Advertisements
BERITA TERKINI, Ceritaku

Ceritaku: Bapak berhak bahagia, Bapak tetap orang tua saya terlepas dari orientasi seksualnya

Ilustrasi Sumber : youngisthan.in

Ilustrasi
Sumber : youngisthan.in

Bapak

Tiga tahun berlalu sudah semenjak Ibu dan Bapak saya bercerai. Meskipun mereka berpisah, tetapi hubungan mereka tetap terjaga dengan baik. Bapak masih rajin dan menyempatkan diri mengunjungi kami setiap dua minggu sekali. Karena hubungan mereka masih sangat hangat, saya mulai bertanya-tanya, kenapa Bapak dan Ibu memutuskan untuk berpisah?

Sekitar tujuh bulan yang lalu, tepatnya bulan September, saya memberanikan diri untuk bertanya kepada Ibu kenapa beliau berpisah dengan Bapak. Raut wajah Ibu berubah; bukan sedih bukan juga marah. Ibu terlihat sedang mempertimbangkan sesuatu matang-matang hingga ucapan beliau yang cukup mengejutkan saya terlontar, “Bapakmu seorang homoseksual.”

Jujur, reaksi pertama saya terkejut dan bingung. Saya bukan seorang homofob, saya banyak belajar mengenai gender dan orientasi seksual semenjak saya duduk di kelas 3 SMA.

Pengetahuan mengenai orientasi seksual bukan hal baru bagi saya. Akan tetapi, sungguh masih sulit bagi saya untuk menerima bahwa Ayah saya sendiri seorang homoseksual.

Bapak… beliau tidak kemayu dan tidak juga semaskulin seperti gambaran stereotip masyarakat yang sering dilekatkan pada orang-orang homoseksual. Penampilan dan ekspresi gender Bapak saya biasa-biasa saja. Bapak saya tidak tampan, namun beliau sering tersenyum dan sangat ramah pada orang lain. Wajahnya yang teduh dan tutur katanya yang santun melekat hingga menjadi ciri khas beliau di mata masyarakat.

Selama 22 tahun saya hidup, Bapak menjadi sosok yang luar biasa bagi saya. Beliau tak pernah kenal lelah memotivasi saya untuk meraih cita-cita, bahkan ketika saya sering didiskriminasi karena cita-cita saya katanya tidak cocok untuk perempuan.

Bapak dan Ibu saya dijodohkan oleh orang tua masing-masing. Awalnya Bapak menolak, tapi entah kenapa akhirnya mereka memutuskan untuk menikah. Bapak dikenal keluarga sebagai sosok yang bertanggung jawab dan sangat menyayangi keluarga, apalagi saya yang anak semata wayangnya.

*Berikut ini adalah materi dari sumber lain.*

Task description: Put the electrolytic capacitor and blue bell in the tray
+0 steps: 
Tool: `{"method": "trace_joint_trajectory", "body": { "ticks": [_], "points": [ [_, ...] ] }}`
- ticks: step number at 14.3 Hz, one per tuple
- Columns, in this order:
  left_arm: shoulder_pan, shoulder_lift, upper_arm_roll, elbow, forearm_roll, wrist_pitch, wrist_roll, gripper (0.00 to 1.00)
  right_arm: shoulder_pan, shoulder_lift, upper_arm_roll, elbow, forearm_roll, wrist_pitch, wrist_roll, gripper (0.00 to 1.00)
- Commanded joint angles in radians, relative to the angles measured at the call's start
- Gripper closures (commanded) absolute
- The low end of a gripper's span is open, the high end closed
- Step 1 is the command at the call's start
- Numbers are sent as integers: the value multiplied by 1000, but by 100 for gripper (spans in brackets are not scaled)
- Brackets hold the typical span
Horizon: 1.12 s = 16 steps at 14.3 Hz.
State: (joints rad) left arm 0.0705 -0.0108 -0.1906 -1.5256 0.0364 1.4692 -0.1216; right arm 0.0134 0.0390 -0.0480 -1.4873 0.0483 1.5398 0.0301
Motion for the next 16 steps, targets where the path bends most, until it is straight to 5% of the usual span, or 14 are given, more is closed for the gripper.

Setelah Ibu saya terbuka mengenai penyebab perceraian beliau, hal pertama yang saya tanyakan adalah, “jadi selama ini Ibu dibohongi oleh Bapak?”

Jawaban Ibu saya sangat tidak terduga; beliau menjawab, “Nduk, Ibu ndak merasa dibohongi oleh Bapak. Ibu sebenarnya sudah tahu lama sebelum kami berpisah kalau Bapak itu ndak suka sama perempuan. Ibu terenyuh lihat Bapak yang masih berusaha untuk mempertahankan rumah tangga, mencukupi kebutuhan kita semua dan nggak pernah lupa dengan tanggung jawabnya sebagai seorang suami. Tapi terus terang, Ibu ndak tega lihat Bapak menderita terus-terusan. Ibu tahu Bapak sayang sama Ibu tapi beliau ndak pernah cinta sama Ibu. Kamu harus tetap hormat sama Bapak, salah satu yang membuat Bapak bertahan adalah kamu nduk. Bapak cintanya sama kamu, jangan benci sama Bapak ya, Nduk.”

Kata-kata Ibu menjadi tamparan keras bagi saya. Saya lupa, bahwa yang paling menderita adalah Bapak. Bapak lah yang selama ini memendam perasaannya karena takut dengan kejamnya stigma masyarakat. Bapak yang tetap menjalankan kewajibannya dengan baik sebagai orang tua. Bapak berhak bahagia.

Banyak yang bertanya bagaimana hubungan saya dengan Bapak setelah mengetahui hal itu. Saya dan beliau masih sangat dekat dan hubungan kami malah semakin hangat. Saya sering menginap di apartment beliau dan bahkan sering saling menggoda tentang pacar kami masing-masing.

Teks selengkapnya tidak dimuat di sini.